据我们所知,尚无系统评价和荟萃分析评估间歇性禁食(IF)和能量限制饮食(ERD)与对照组相比的降胆固醇作用。本综述和荟萃分析的目的是总结检查 IF 和 ERD 对脂质谱影响的对照临床试验的结果。
对四个独立数据库(PubMed/Medline、Scopus、Web of Science 和 Google Scholar)进行系统回顾,以确定报告 IF 或 ERD 相对于非饮食对照影响脂质谱的临床试验。采用 DerSimonian 和 Laird 方法的随机效应模型评估效应大小,并以加权均数差(WMD)和 95%置信区间(CI)表示结果。使用 Higgins I 计算研究之间的异质性,值≥50%表示存在高度异质性。进行亚组分析以检查干预类型、基线血脂浓度、能量亏缺程度、性别、健康状况和干预持续时间的影响。

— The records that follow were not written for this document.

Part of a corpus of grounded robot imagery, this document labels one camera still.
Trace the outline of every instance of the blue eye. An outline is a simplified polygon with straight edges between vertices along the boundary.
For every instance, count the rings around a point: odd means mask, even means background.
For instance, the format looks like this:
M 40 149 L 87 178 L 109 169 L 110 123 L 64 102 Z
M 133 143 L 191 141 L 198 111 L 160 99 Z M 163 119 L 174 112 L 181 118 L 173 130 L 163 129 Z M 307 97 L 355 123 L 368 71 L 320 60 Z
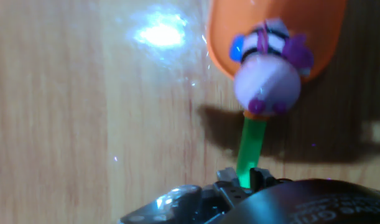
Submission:
M 235 62 L 241 61 L 244 39 L 244 35 L 237 35 L 231 44 L 231 48 L 229 50 L 229 57 Z

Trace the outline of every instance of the green plastic handle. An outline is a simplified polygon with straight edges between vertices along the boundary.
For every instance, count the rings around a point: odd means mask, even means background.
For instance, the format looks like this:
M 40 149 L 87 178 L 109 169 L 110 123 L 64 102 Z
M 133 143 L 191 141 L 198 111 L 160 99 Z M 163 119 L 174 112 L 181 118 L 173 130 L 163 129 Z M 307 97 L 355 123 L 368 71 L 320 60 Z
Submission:
M 251 187 L 249 171 L 259 162 L 266 125 L 265 121 L 245 118 L 236 170 L 241 187 Z

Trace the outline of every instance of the black device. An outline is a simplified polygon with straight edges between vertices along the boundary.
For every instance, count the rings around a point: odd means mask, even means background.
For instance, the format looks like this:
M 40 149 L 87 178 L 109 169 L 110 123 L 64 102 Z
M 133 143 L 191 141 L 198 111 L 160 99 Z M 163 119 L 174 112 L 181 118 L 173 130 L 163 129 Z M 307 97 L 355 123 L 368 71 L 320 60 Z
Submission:
M 276 179 L 253 168 L 251 188 L 233 168 L 203 188 L 183 185 L 122 217 L 122 224 L 380 223 L 380 191 L 339 180 Z

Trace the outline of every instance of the wood grain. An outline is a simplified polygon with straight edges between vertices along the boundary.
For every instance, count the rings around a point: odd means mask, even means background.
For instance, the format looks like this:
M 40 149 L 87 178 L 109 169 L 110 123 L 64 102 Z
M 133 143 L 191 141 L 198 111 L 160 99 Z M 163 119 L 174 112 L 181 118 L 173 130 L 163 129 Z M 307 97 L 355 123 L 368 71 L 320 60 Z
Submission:
M 186 22 L 183 43 L 136 40 L 164 15 Z M 233 166 L 243 117 L 207 17 L 196 0 L 0 0 L 0 223 L 114 223 Z M 260 166 L 380 190 L 380 1 L 349 1 L 304 90 L 269 123 Z

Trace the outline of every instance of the toy figure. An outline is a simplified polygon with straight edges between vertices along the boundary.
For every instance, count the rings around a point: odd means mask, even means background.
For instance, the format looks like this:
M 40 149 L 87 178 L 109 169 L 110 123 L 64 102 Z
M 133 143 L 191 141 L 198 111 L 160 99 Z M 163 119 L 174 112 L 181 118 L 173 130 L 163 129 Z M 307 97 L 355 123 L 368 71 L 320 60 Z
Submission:
M 230 58 L 241 63 L 234 76 L 239 103 L 253 114 L 272 116 L 286 113 L 300 95 L 300 76 L 313 66 L 306 36 L 290 37 L 280 19 L 258 24 L 248 35 L 235 37 Z

对于低密度脂蛋白胆固醇(LDL-C)、总胆固醇(TC)、高密度脂蛋白胆固醇(HDL-C)和三酰甘油(TG)的结局,分别有 34、33、35 和 33 项研究符合所有纳入标准。总体而言,随机效应模型的结果表明,IF 和 ERD 干预可显著改变 TC(WMD,-6.93mg/dL;95%CI,-10.18 至-3.67;P<0.001;I=78.2%)、LDL-C(WMD,-6.16mg/dL;95%CI,-8.42 至-3.90;P<0.001;I=52%)和 TG 浓度(WMD,-6.46mg/dL;95%CI,-10.64 至-2.27;P=0.002;I=61%)。IF 或 ERD 后 HDL-C 浓度无显著变化(WMD,0.50mg/dL;95%CI,-0.69 至 1.70;P=0.411;I=80%)。亚组分析表明,在大多数分析中,一个或多个脂质参数的亚组间存在潜在的差异效应。
与非饮食对照相比,IF 和 ERD 可有效改善 TC、LDL-C 和 TG 浓度,但对 HDL-C 浓度无明显影响。这些影响受多种因素影响,可能为临床实践和未来研究提供信息。本研究结果表明,这些饮食方法是改善人体脂质谱的一种手段。